* _Directions for this task_:
Every line below from the one containing "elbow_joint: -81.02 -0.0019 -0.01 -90" through the one containing "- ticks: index" must be transcribed exactly. Omit all lines outside that stretch.
-------- Data for this exercise --------
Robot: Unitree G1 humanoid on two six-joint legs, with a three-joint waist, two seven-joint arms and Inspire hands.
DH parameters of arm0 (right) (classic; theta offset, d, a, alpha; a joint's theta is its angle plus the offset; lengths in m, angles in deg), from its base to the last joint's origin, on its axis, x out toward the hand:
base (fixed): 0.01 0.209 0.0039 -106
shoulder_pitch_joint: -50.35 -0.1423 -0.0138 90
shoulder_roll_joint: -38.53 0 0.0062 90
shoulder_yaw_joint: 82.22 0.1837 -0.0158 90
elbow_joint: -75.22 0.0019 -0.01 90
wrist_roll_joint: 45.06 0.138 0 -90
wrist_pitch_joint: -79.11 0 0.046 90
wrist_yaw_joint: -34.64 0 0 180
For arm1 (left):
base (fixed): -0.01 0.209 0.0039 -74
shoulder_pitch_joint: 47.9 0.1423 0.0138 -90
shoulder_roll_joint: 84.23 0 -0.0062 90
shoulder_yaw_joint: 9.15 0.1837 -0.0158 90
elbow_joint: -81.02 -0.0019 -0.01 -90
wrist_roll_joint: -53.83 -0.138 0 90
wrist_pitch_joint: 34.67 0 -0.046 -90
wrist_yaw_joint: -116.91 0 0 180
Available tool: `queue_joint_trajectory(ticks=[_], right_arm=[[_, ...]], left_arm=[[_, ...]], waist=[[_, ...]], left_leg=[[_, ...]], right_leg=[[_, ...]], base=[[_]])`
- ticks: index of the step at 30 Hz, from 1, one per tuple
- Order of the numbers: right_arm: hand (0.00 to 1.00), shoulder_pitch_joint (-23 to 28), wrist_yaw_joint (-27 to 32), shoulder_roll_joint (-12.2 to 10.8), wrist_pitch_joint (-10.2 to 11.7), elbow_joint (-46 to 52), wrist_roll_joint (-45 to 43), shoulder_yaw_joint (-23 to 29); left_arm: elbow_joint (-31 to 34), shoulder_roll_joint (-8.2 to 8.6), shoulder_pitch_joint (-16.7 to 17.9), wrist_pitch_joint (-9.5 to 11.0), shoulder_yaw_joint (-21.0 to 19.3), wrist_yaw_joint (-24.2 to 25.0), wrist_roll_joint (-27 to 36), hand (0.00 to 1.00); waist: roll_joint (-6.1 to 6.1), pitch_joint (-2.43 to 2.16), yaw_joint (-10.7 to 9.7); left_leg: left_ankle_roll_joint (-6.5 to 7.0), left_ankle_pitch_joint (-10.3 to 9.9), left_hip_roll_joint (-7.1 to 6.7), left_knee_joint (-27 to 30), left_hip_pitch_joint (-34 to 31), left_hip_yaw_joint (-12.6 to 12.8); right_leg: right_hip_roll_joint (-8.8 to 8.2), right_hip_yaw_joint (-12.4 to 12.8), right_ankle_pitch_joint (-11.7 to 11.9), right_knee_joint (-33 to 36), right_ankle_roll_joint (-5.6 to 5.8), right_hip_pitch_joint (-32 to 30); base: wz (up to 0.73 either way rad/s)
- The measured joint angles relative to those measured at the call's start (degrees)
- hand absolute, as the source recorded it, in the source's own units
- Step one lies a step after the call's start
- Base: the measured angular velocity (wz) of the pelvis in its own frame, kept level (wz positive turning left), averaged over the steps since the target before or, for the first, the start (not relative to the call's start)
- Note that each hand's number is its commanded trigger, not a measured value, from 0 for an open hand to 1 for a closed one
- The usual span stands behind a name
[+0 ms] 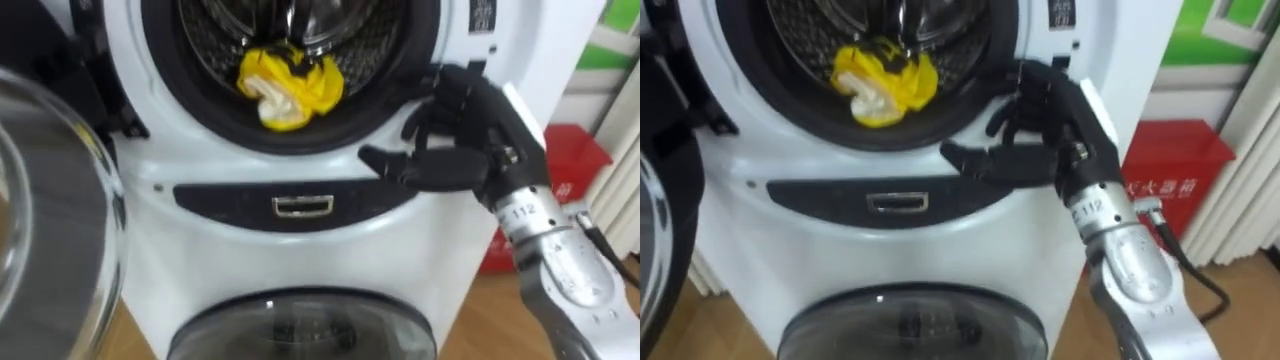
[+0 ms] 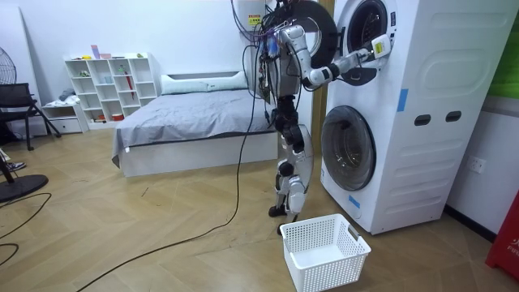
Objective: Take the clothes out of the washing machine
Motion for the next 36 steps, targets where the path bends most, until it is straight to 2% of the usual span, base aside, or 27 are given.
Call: queue_joint_trajectory(ticks=[4,10,17,20,26,28,31,36], right_arm=[[0.0,0.0,-0.1,-0.2,-1.2,0.0,0.3,0.2],[0.0,0.0,0.1,-0.5,-1.5,-0.1,-1.0,-0.3],[0.0,0.0,-3.4,-1.4,-1.6,1.5,-4.1,-1.6],[0.0,0.5,-4.9,-1.4,-1.7,3.4,-3.8,-1.7],[0.0,3.6,-7.7,-1.0,-1.4,7.3,-1.7,-3.9],[0.0,5.2,-9.0,-0.8,-0.2,7.8,-1.1,-4.4],[0.0,8.2,-11.8,-0.6,-0.1,10.5,0.9,-5.9],[0.0,8.8,-18.1,0.1,-1.7,11.4,1.6,-9.8]], left_arm=[[0.1,0.02,0.1,0.0,0.0,1.0,-0.4,0.0],[-0.1,0.06,1.1,0.1,-0.1,0.9,-0.5,0.0],[-0.5,0.05,4.1,0.0,-0.3,1.1,-0.5,0.0],[-0.3,0.06,4.3,0.0,-0.3,1.3,-0.5,0.0],[-0.1,0.04,4.0,0.7,-0.1,1.3,0.1,0.0],[-0.1,-0.03,3.9,1.7,0.4,1.0,0.2,0.0],[-0.1,-0.04,4.2,2.6,0.8,0.8,0.1,0.0],[-0.1,-0.39,4.4,2.8,0.9,0.8,0.1,0.0]], waist=[[-0.29,-0.09,0.5],[-1.05,-0.61,0.9],[-0.94,-0.65,1.8],[-0.8,-0.76,1.8],[-0.52,-1.08,1.7],[-0.58,-1.18,1.7],[-0.64,-1.2,1.8],[-0.98,-1.08,2.3]], left_leg=[[-0.98,0.6,0.32,-0.4,0.0,-1.2],[-2.21,1.4,0.86,-0.7,-0.8,-2.5],[-3.23,1.3,1.92,-0.7,-1.0,-2.5],[-3.65,1.5,2.62,-0.6,-2.2,-2.4],[-4.14,2.0,2.66,-1.5,-1.7,-2.3],[-4.2,2.0,2.66,-1.7,-1.5,-2.3],[-4.36,1.8,2.73,-1.7,-1.2,-2.3],[-4.4,1.5,2.71,-1.7,-1.3,-2.9]], right_leg=[[0.32,-1.4,0.4,-0.9,-0.66,0.7],[1.43,-2.3,1.2,-2.5,-1.81,1.0],[2.71,-2.2,1.3,-3.4,-3.03,1.0],[2.83,-3.0,1.2,-3.4,-3.53,0.2],[3.03,-3.5,1.1,-3.5,-4.45,0.3],[3.16,-3.5,1.1,-3.9,-4.51,0.6],[3.44,-3.5,1.1,-4.6,-4.44,1.2],[3.72,-3.5,1.0,-5.4,-4.25,1.7]], base=[[0.15],[0.09],[0.0],[0.09],[0.01],[0.02],[0.0],[0.07]])
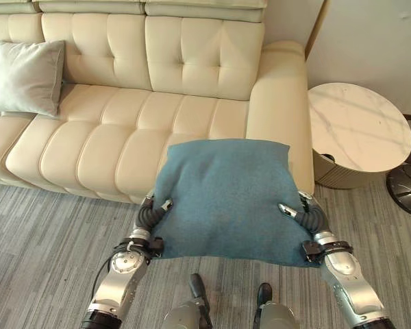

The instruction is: Pick up all the scattered cushions and arrange them neatly on the sofa.

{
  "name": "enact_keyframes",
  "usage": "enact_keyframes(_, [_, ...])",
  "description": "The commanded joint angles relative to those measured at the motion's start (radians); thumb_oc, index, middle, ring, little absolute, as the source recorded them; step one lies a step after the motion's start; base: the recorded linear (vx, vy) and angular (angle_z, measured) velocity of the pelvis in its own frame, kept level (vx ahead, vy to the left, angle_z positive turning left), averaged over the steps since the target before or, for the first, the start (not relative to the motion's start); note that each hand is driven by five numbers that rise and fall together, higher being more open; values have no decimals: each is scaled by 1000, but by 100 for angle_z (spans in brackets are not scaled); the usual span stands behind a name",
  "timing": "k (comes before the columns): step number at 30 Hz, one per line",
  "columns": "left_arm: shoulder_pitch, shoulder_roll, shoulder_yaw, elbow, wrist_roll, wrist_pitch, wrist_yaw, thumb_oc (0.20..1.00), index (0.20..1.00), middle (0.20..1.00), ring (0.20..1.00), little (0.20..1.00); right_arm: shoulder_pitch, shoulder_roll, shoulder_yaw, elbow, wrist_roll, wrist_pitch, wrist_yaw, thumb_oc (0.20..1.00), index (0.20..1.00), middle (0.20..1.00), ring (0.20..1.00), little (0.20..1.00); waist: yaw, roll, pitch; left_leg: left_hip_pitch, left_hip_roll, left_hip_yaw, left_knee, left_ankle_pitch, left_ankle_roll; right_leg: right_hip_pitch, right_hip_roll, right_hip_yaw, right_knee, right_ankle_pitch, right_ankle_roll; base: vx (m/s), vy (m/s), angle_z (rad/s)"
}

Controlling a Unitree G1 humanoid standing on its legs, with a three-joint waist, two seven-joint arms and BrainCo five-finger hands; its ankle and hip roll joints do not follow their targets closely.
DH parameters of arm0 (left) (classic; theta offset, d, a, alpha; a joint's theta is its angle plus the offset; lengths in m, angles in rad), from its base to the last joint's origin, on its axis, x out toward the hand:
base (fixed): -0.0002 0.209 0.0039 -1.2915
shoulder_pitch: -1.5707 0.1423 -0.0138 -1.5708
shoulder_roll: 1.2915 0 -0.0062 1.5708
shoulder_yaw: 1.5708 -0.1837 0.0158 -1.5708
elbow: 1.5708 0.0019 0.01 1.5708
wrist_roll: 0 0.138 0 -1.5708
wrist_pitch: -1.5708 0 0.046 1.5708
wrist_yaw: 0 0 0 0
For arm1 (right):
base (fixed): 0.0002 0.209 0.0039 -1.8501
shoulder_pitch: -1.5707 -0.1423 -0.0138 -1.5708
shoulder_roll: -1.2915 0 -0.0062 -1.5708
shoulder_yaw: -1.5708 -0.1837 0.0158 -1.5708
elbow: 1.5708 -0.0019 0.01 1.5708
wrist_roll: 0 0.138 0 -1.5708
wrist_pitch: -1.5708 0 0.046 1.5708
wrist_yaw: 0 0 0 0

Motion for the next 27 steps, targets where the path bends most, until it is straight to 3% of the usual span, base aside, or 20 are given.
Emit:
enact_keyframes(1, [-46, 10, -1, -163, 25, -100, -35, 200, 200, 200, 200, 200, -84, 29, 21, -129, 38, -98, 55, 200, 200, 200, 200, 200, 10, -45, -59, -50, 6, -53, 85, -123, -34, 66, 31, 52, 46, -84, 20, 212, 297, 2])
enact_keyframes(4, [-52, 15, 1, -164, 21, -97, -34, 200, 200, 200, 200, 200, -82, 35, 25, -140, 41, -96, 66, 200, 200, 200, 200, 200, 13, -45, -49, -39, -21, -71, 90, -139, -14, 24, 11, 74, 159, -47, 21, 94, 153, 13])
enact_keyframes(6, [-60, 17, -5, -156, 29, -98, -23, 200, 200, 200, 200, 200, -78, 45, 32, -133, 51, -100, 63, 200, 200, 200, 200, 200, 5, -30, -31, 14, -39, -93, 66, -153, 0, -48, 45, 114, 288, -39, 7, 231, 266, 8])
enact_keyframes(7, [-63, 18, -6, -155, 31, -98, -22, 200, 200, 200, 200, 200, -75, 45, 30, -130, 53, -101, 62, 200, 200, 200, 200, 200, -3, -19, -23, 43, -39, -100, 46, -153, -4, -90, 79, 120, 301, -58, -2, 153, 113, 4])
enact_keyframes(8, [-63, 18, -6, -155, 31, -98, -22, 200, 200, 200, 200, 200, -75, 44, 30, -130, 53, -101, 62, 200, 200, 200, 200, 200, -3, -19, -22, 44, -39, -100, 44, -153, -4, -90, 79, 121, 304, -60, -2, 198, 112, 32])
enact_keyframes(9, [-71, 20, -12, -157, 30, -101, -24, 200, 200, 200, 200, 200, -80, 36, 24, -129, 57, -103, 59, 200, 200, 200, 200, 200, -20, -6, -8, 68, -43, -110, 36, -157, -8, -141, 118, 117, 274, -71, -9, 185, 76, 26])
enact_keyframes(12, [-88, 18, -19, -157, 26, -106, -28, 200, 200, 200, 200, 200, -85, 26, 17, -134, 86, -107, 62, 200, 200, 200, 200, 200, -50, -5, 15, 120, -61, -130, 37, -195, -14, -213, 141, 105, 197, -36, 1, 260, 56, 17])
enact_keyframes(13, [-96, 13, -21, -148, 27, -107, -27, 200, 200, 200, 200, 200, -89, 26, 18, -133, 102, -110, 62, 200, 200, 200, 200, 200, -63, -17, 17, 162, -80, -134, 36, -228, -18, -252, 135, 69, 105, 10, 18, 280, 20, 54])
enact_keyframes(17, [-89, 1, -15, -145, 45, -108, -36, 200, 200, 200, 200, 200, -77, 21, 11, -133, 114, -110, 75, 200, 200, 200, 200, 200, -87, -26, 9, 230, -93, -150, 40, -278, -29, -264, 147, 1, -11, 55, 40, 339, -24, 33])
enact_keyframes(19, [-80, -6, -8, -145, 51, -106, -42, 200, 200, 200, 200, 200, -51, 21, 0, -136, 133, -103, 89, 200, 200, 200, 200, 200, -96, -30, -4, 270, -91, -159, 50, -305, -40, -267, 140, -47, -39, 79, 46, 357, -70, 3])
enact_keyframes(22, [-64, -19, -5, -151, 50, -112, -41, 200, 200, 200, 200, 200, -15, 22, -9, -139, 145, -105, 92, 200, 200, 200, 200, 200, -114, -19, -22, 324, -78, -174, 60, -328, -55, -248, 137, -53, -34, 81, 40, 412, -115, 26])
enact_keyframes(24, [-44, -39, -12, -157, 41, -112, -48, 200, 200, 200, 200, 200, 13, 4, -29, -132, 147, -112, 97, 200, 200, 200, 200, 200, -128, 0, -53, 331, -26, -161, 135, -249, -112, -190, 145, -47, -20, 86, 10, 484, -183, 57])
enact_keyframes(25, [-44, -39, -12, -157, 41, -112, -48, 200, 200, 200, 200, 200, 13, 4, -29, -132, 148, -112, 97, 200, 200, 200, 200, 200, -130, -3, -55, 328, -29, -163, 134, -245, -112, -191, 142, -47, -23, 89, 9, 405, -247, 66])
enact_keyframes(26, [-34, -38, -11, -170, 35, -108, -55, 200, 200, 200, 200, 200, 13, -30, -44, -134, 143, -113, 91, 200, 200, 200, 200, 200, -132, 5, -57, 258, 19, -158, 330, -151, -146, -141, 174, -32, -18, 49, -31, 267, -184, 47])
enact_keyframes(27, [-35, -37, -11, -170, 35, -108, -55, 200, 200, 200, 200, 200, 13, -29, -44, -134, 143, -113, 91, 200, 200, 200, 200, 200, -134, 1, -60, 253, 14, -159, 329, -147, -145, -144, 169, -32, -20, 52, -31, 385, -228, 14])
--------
* _Response to the exercise_:
elbow_joint: -81.02 -0.0019 -0.01 -90
wrist_roll_joint: -53.83 -0.138 0 90
wrist_pitch_joint: 34.67 0 -0.046 -90
wrist_yaw_joint: -116.91 0 0 180
Available tool: `queue_joint_trajectory(ticks=[_], right_arm=[[_, ...]], left_arm=[[_, ...]], waist=[[_, ...]], left_leg=[[_, ...]], right_leg=[[_, ...]], base=[[_]])`
- ticks: index of the step at 30 Hz, from 1, one per tuple

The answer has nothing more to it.